WHAT YOU NEED TO DO:
Below are the records. List every line holding the word "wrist".

*** Block opens ***

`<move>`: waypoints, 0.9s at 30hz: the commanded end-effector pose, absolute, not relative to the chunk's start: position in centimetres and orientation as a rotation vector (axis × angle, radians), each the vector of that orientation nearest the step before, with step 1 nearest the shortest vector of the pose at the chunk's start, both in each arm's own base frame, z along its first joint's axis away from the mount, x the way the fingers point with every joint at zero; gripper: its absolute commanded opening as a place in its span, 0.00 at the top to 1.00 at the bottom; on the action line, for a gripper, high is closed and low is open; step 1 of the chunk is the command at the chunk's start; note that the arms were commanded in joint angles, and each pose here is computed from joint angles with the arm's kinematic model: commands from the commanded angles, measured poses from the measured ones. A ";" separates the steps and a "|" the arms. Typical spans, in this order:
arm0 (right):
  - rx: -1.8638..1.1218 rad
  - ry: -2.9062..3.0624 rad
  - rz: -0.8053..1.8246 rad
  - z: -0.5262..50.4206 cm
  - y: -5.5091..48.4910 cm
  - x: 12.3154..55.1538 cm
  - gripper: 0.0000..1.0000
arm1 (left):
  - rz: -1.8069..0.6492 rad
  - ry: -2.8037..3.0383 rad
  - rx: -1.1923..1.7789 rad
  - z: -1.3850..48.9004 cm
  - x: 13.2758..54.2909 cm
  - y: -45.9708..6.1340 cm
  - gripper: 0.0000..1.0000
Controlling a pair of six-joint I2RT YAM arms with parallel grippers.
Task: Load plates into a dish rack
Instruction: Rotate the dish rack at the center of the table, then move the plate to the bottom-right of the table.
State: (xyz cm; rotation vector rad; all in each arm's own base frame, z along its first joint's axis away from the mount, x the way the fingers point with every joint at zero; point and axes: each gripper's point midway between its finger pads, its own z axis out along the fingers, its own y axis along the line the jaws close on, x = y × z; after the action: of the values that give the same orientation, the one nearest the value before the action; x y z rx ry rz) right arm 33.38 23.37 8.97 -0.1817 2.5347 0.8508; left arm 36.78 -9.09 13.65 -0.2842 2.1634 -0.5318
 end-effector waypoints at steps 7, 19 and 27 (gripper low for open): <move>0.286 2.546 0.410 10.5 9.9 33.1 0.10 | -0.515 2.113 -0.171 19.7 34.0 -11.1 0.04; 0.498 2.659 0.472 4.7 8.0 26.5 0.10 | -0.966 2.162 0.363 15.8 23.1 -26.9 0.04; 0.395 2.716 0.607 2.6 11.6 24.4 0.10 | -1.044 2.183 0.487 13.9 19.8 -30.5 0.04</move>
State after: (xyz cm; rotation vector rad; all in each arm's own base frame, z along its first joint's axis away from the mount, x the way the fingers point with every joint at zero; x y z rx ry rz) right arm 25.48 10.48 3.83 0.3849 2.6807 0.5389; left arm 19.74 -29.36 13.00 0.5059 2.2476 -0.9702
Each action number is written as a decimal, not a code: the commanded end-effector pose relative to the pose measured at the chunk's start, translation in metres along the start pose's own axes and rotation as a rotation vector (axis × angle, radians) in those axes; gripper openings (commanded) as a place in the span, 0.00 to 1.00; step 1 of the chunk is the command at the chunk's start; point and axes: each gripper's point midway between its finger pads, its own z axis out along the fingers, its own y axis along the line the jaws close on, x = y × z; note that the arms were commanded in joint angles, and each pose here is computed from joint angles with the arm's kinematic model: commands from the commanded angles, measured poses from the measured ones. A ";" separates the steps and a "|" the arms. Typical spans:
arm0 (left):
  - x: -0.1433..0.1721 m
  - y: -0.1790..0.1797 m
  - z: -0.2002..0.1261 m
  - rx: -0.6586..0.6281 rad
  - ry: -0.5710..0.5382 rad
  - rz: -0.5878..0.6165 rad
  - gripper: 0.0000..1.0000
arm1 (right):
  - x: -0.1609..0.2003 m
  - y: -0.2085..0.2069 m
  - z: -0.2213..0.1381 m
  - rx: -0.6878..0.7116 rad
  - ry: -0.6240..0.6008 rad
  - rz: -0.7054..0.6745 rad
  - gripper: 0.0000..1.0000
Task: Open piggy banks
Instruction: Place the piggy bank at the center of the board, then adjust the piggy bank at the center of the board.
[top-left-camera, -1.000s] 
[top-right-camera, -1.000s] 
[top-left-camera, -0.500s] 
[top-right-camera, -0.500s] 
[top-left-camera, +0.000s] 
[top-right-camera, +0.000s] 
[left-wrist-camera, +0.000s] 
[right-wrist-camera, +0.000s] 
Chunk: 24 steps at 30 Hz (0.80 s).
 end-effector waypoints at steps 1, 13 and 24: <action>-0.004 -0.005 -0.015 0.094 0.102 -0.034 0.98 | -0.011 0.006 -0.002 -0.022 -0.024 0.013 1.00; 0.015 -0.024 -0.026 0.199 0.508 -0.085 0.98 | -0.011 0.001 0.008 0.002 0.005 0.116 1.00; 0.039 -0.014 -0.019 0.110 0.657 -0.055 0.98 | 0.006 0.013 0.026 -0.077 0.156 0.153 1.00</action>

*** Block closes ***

WRITTEN REPLY:
[left-wrist-camera, +0.000s] 
[right-wrist-camera, +0.000s] 

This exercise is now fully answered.